The use of plants to remediate contaminated lands is of growing interest to the scientific community because of its ease of implementation, cost effectiveness and ability to stabilize contaminated soils. A novel Populus tremula x Populus alba mutant named fuzzy with an increased trichome density, an elevated growth rate, enhanced pest resistance and a predicted root phenotype was investigated for its ability to tolerate and accumulate arsenic and cadmium in soil. The chlorophyll, hydrogen peroxide and proline contents of fuzzy tissues were assayed, its tissue metal content was measured using ICP-MS and its wet biomass was quantified. Transgenic Arabidopsis thaliana overexpressing homologous gene of that overexpressed in the fuzzy poplar were grown on gel media and their roots were measured to corroborate the root phenotype of fuzzy poplars. The fuzzy poplar was found to have lower levels of hydrogen peroxide in its tissues after arsenic and cadmium exposure than control poplars, suggesting it has a reduced oxidative stress response when exposed to high levels of arsenic and cadmium. This low hydrogen peroxide content was not due to reduced arsenic and cadmium accumulation in fuzzy trees, as they did not accumulate different amounts of arsenic or cadmium than control plants. Proline and chlorophyll levels were not significantly different between metal treatments, or between fuzzy and control poplars. fuzzy poplars exhibited significantly higher root biomass than control poplars, and transgenic Arabidopsis thaliana overexpressing a homologous gene to the one that causes the fuzzy phenotype had significantly longer roots than control plants. All poplars exposed to arsenic and cadmium in this trial contained the majority of these compounds in their tissues in roots. The root biomass phenotype, low hydrogen peroxide content and root metal accumulation in the fuzzy poplar make it an ideal candidate for bioremediation and soil stabilization of contaminated soils.

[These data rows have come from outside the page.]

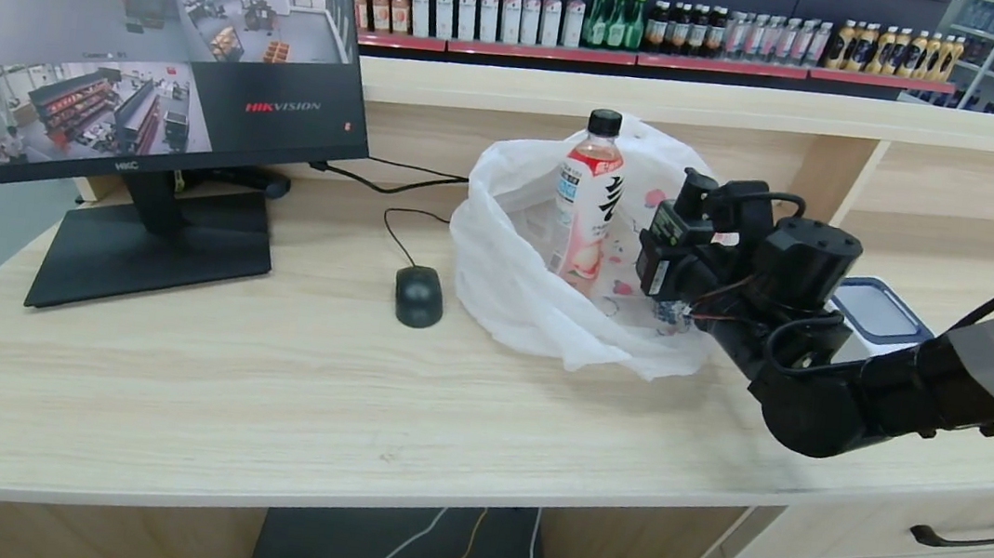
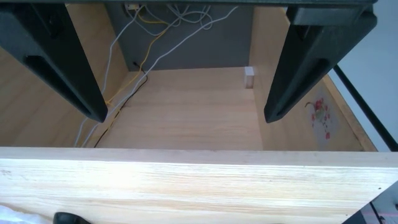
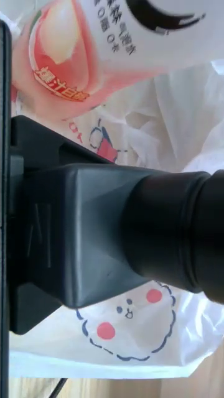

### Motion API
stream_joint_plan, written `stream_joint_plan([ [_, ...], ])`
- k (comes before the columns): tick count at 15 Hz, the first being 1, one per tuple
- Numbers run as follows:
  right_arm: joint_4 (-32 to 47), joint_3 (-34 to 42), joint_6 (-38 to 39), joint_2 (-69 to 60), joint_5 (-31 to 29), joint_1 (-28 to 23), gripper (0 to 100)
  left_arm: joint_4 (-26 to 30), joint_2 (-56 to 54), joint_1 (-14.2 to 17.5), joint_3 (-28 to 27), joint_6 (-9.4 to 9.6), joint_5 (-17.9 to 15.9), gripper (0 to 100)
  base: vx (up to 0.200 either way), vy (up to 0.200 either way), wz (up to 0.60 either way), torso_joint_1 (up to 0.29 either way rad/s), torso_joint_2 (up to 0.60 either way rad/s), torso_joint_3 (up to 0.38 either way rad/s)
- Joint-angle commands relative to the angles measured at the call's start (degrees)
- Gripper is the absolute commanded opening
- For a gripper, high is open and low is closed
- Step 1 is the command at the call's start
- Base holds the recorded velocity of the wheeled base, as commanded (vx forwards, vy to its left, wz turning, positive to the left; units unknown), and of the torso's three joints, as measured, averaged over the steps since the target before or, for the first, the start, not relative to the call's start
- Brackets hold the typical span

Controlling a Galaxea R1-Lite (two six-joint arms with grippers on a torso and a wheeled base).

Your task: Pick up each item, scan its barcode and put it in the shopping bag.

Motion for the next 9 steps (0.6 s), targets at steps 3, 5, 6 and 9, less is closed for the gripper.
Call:
stream_joint_plan([
  [3,-0.1,0.0,0.0,1.6,0.0,0.1,0,0.0,0.0,0.0,0.0,0.04,0.0,100,0.000,0.000,0.00,0.000,0.00,0.000],
  [5,-0.7,0.3,0.0,1.6,0.0,0.2,0,0.0,0.0,0.0,0.0,0.04,0.0,100,0.000,0.000,0.00,0.000,0.00,0.000],
  [6,-0.7,0.4,0.0,1.6,0.0,0.2,0,0.0,0.0,0.0,0.0,-0.04,0.0,100,0.000,0.000,0.00,0.000,0.00,0.000],
  [9,-0.8,0.6,0.1,1.7,0.0,0.3,0,0.0,0.0,0.0,0.0,-0.04,0.0,100,0.000,0.000,0.00,0.000,0.00,0.000],
])
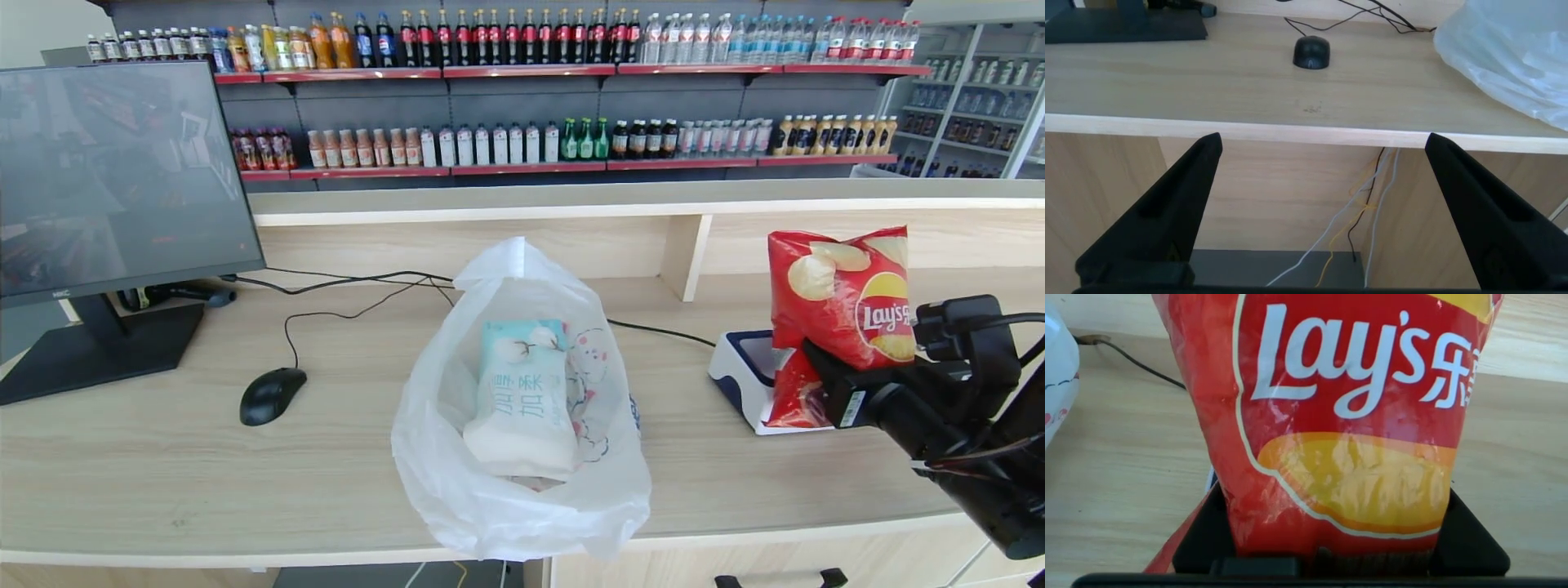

Tuesday Sept. 17 // Driving metabolic flux and avoiding carbon loss; lessons from opiate alkaloid biosynthesis
Department of Biological Sciences,
Brock University, St. Catharines, ON
Opium poppy has been in use as a medicinal plant since before the dawn of civilization. Today, it remains the only source for natural opiate analgesics, codeine and morphine, and precursors used to synthesize derivatives such as the overdose antidote, naloxone. Total chemical synthesis of opiates is not commercially feasible due to complex stereochemistry. Engineering microbes with alkaloid biosynthetic machinery from opium poppy has the potential of providing a sustainable global supply of opiate pharmaceuticals. However, microbial bioproduction often suffers from carbon loss to alternative pathways. In the latter stages of opiate biosynthesis, thebaine is converted, via codeine, to morphine. When this pathway is simulated in vitro or in microbial systems, two undesirable isomers accumulate: neopine and neomorphine. We addressed this aberrant pathway in two studies: 1) In the penultimate step of morphine biosynthesis COR reduces codeinone to codeine. However, codeinone exists in an apparent equilibrium with its isomeric form, neopinone. We showed that COR irreversibly reduces neopinone to neopine. Using natural and synthetic protein variation we also identified four residues that can confer COR with higher protein stability and performance, improving metabolic flux. 2) We sought an explanation for why the plant does not accumulate the isomeric byproducts. Using a proteomics approach, we found a novel enzyme, neopinone isomerase (NISO) that catalyzes the assumed spontaneous conversion of neopinone to codeinone. NISO provides the substrate for COR to produce codeine and precludes the formation of neopine. Inclusion of NISO in yeast strains engineered to convert thebaine to natural or semisynthetic opiates dramatically enhances formation of the desired products and avoids carbon loss.